ButtSurgery · 20/09/2024 18:44

poppyzbrite4 · 19/09/2024 21:50

I know someone who wanted to tell the police she was responsible for the crime her son had committed as he was going to prison. She was prepared to go to prison for him.

However it really aggravates me when I hear someone living with an abuser say, "I'd do anything for my kids". Except keep them safe, obviously.

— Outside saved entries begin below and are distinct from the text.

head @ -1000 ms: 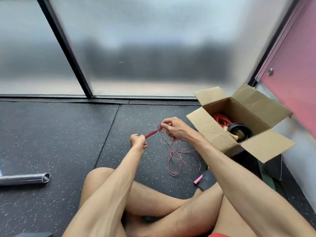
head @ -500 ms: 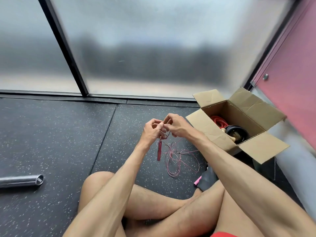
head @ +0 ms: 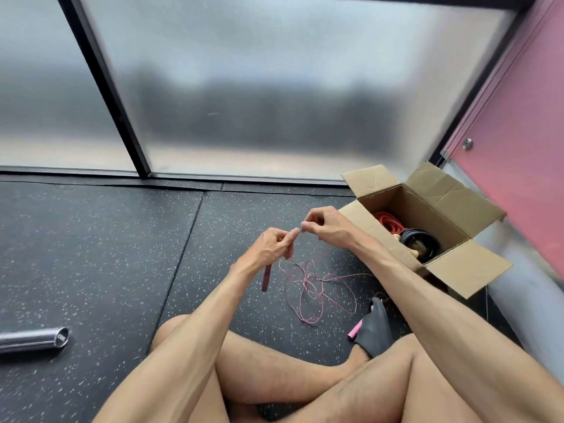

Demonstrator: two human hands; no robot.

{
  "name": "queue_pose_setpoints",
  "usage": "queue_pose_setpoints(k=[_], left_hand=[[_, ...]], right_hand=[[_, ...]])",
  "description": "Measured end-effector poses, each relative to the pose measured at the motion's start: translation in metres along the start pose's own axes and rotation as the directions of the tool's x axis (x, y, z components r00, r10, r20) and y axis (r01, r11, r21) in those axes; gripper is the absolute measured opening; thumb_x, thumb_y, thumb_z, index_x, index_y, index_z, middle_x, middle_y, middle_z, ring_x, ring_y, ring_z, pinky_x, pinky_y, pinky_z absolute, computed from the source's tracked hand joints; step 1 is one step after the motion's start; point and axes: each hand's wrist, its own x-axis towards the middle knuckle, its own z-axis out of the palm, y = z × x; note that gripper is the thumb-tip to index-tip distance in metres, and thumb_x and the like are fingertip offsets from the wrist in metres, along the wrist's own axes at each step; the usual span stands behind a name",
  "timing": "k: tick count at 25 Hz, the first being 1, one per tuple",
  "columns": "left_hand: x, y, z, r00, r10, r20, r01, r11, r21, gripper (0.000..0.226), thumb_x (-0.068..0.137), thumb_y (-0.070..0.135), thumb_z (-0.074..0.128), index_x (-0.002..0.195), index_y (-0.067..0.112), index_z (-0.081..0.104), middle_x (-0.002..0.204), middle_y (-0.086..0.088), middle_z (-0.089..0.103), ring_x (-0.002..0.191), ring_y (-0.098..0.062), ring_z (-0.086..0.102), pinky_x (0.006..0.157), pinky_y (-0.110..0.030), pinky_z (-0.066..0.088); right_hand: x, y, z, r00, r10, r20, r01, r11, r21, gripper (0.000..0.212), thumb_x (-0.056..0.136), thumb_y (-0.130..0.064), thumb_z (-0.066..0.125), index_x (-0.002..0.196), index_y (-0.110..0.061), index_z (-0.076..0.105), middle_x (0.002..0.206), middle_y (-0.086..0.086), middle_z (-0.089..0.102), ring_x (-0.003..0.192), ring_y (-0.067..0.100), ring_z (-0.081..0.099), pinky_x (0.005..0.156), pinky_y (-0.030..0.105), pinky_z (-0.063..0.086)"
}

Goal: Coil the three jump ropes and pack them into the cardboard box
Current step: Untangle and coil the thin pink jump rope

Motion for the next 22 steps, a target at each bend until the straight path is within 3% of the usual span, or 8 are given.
queue_pose_setpoints(k=[4,11,12,14,16,17,19,22], left_hand=[[0.001,0.025,0.005,0.997,0.004,0.073,0.023,0.934,-0.358,0.081,0.105,0.053,0.027,0.08,-0.011,0.071,0.076,-0.026,0.071,0.068,-0.025,0.068,0.078,-0.037,0.056],[0.005,0.059,-0.003,0.988,0.118,0.095,-0.067,0.903,-0.424,0.038,0.105,0.023,0.048,0.095,-0.007,0.069,0.067,-0.015,0.064,0.061,-0.024,0.064,0.069,-0.033,0.053],[0.006,0.062,-0.004,0.99,0.114,0.086,-0.076,0.931,-0.358,0.038,0.105,0.023,0.048,0.095,-0.006,0.07,0.064,-0.013,0.065,0.06,-0.023,0.065,0.068,-0.031,0.053],[0.011,0.068,-0.006,0.994,0.093,0.064,-0.094,0.996,0.013,0.038,0.106,0.025,0.046,0.09,0.006,0.074,0.062,-0.005,0.071,0.056,-0.012,0.062,0.061,-0.024,0.048],[0.014,0.074,-0.007,0.996,0.083,0.032,-0.089,0.917,0.388,0.035,0.105,0.025,0.045,0.084,0.017,0.072,0.063,0.004,0.073,0.049,0.0,0.056,0.056,-0.022,0.041],[0.016,0.075,-0.007,0.996,0.088,0.004,-0.081,0.893,0.443,0.034,0.105,0.023,0.045,0.084,0.018,0.071,0.063,0.004,0.073,0.049,0.001,0.056,0.055,-0.021,0.041],[0.019,0.071,-0.006,0.995,0.091,-0.039,-0.076,0.952,0.297,0.033,0.105,0.017,0.043,0.088,0.01,0.07,0.059,0.001,0.069,0.048,-0.004,0.058,0.054,-0.023,0.046],[0.019,0.062,-0.004,1.0,0.023,-0.021,-0.025,0.988,-0.151,0.036,0.107,0.013,0.039,0.082,0.002,0.063,0.05,0.003,0.046,0.042,-0.014,0.046,0.047,-0.027,0.038]], right_hand=[[0.002,-0.003,-0.007,0.991,0.015,-0.133,0.012,0.98,0.198,0.012,0.095,-0.015,0.065,0.085,-0.008,0.065,0.066,0.002,0.058,0.052,0.011,0.049,0.048,0.026,0.045],[-0.002,0.026,-0.008,0.962,0.102,-0.254,0.004,0.923,0.385,0.034,0.094,-0.036,0.066,0.089,-0.002,0.063,0.063,-0.001,0.054,0.048,0.007,0.05,0.051,0.028,0.049],[-0.004,0.028,-0.005,0.959,0.114,-0.258,0.003,0.91,0.414,0.035,0.094,-0.038,0.064,0.088,-0.003,0.063,0.062,-0.003,0.053,0.048,0.006,0.05,0.054,0.031,0.052],[-0.007,0.032,0.002,0.954,0.129,-0.272,0.003,0.899,0.437,0.033,0.095,-0.038,0.062,0.086,-0.007,0.063,0.064,-0.003,0.054,0.052,0.007,0.051,0.056,0.033,0.054],[-0.009,0.034,0.009,0.947,0.127,-0.294,0.009,0.907,0.42,0.034,0.095,-0.041,0.062,0.083,-0.009,0.063,0.066,0.0,0.056,0.055,0.012,0.053,0.051,0.026,0.051],[-0.009,0.035,0.011,0.944,0.124,-0.306,0.014,0.911,0.413,0.035,0.095,-0.042,0.061,0.082,-0.01,0.063,0.065,0.0,0.055,0.055,0.013,0.053,0.05,0.023,0.05],[-0.007,0.035,0.013,0.937,0.111,-0.331,0.036,0.912,0.409,0.037,0.095,-0.043,0.061,0.08,-0.009,0.064,0.062,0.0,0.052,0.055,0.013,0.052,0.05,0.027,0.052],[-0.004,0.038,0.011,0.934,0.105,-0.341,0.048,0.911,0.411,0.038,0.096,-0.043,0.059,0.08,-0.009,0.064,0.061,0.0,0.049,0.056,0.013,0.051,0.054,0.036,0.058]])
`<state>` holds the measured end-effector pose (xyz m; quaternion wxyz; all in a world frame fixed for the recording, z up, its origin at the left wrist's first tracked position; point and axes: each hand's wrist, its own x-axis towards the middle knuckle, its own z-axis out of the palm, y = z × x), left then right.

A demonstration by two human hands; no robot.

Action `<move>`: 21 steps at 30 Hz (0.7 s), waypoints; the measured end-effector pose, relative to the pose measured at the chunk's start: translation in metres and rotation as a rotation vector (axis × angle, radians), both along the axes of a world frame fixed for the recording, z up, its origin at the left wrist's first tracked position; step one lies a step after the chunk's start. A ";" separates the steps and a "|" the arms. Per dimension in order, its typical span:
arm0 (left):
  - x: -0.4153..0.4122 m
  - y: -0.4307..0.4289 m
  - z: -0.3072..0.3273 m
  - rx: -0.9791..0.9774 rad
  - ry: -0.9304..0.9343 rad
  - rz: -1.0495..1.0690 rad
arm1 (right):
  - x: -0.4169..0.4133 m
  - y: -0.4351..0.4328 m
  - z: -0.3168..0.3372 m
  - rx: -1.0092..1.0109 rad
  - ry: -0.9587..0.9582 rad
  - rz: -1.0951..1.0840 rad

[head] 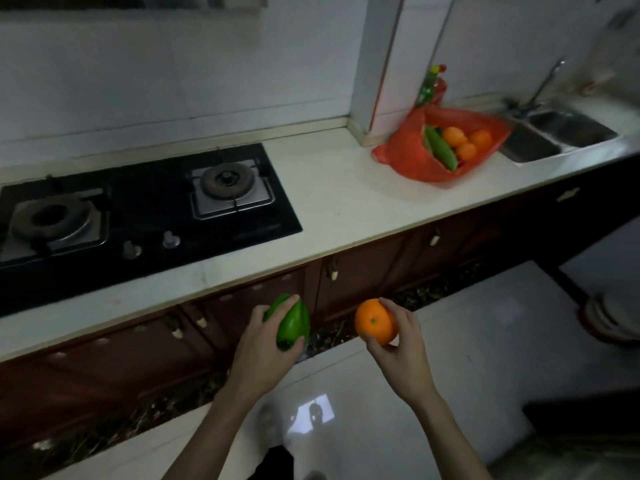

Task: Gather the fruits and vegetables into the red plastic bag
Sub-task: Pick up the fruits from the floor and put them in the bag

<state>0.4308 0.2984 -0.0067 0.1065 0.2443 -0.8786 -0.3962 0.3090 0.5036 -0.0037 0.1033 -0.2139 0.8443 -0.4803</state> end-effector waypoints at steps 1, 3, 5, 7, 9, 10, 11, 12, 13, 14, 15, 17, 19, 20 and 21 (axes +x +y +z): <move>-0.016 0.004 0.000 0.004 0.004 -0.032 | -0.009 0.008 0.001 0.009 0.005 -0.033; -0.050 0.009 0.000 -0.005 0.014 -0.099 | -0.027 0.022 0.003 0.023 0.000 -0.100; -0.086 0.016 -0.001 -0.013 0.021 -0.164 | -0.045 0.037 0.004 0.032 0.002 -0.164; -0.128 0.022 -0.003 0.003 0.054 -0.228 | -0.067 0.050 0.003 0.041 0.024 -0.223; -0.171 0.027 -0.004 0.020 0.092 -0.298 | -0.092 0.061 0.005 0.046 0.024 -0.294; -0.193 0.029 -0.002 0.023 0.101 -0.334 | -0.104 0.067 0.006 0.051 0.023 -0.327; -0.215 0.032 -0.001 0.021 0.101 -0.367 | -0.116 0.073 0.008 0.065 0.028 -0.358; -0.234 0.035 0.001 0.017 0.094 -0.396 | -0.126 0.079 0.009 0.079 0.029 -0.392; -0.251 0.039 0.004 0.015 0.091 -0.424 | -0.135 0.084 0.012 0.083 0.030 -0.430; -0.268 0.042 0.007 0.015 0.097 -0.454 | -0.144 0.088 0.013 0.082 0.039 -0.466; -0.284 0.045 0.010 0.014 0.101 -0.486 | -0.152 0.091 0.015 0.086 0.052 -0.499; -0.317 0.052 0.015 -0.013 0.092 -0.548 | -0.169 0.096 0.015 0.105 0.054 -0.559; -0.344 0.060 0.020 -0.042 0.082 -0.601 | -0.184 0.099 0.012 0.126 0.045 -0.598; -0.356 0.063 0.022 -0.047 0.085 -0.617 | -0.192 0.100 0.011 0.130 0.038 -0.610; -0.368 0.065 0.023 -0.049 0.089 -0.627 | -0.200 0.101 0.010 0.129 0.036 -0.616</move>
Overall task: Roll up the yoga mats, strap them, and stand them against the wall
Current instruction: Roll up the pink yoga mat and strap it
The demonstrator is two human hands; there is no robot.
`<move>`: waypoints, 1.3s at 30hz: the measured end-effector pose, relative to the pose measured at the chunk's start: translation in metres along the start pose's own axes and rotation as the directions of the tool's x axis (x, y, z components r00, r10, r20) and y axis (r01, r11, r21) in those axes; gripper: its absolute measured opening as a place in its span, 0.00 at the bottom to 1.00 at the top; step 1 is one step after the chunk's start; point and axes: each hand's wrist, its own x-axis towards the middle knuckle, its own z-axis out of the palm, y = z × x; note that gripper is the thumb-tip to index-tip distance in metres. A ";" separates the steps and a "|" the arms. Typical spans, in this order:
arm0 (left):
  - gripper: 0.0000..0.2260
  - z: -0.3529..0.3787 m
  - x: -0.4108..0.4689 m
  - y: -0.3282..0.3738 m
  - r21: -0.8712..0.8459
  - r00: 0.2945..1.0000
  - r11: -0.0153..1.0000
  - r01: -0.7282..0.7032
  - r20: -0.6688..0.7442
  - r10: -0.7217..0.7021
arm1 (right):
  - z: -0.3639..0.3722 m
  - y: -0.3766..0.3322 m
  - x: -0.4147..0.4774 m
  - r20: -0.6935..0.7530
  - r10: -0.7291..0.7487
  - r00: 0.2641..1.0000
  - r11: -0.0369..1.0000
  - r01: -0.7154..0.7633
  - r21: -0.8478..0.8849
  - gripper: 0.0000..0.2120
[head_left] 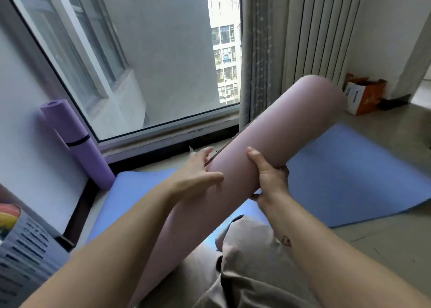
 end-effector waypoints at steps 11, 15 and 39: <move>0.41 -0.048 0.022 -0.010 -0.003 0.952 1.000 0.009 -0.305 -0.009 | 0.090 -0.008 0.015 0.375 -0.457 0.807 0.783 0.565 -0.261 0.50; 0.33 -0.019 0.032 -0.039 -0.179 0.934 0.984 -0.012 -0.352 -0.053 | 0.083 0.014 0.025 0.485 -0.395 0.780 0.684 0.602 -0.411 0.54; 0.24 -0.005 0.056 -0.102 -0.465 0.974 0.869 0.170 -0.054 -0.220 | 0.069 0.044 0.080 0.676 -0.007 0.737 0.761 0.442 -0.475 0.54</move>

See, this is madness. Confessing to a criminal offence you did not commit is insane. And IMO, it's shit parenting. If your kid is our committing crime, surely the proper parenting is to ensure they take responsibility for their own actions?

Arraminta · 20/09/2024 19:54

OutVileJelly1 · 20/09/2024 16:34

Absolutely not - I was in a situation where my Mother could have attempted to save me getting viciously attacked in my own home - or at least ring the police (DV ex partner)

But she got up and said 'im not putting up with this' like she was the victim, and called herself a taxi and left

I had a broken nose and eye socket, but had to listen to how inconvenienced she was by it

I absolutely cannot get my head around this. In your Mother's shoes I would have physically defended my DD without hesitation. I'm not physically intimidating at all but seeing my daughter hurt would enrage me and I know the Tiger Mum instinct would blind me to anything else.

I reacted similarly when DD was younger and a teenage boy deliberately slammed into her on his scooter. I swear I saw red and I descended on him like the Wrath of God. It never occured to me that he topped me by about 6 inches and outweighed me by about 80lbs. I've never felt anything like it before or since, just instantly flooded with huge amounts of adrenaline.

The urge to protect is primitive and primeval. Just because someone is a parent it doesn't always follow that they care deeply about their child or have any kind of bond with them.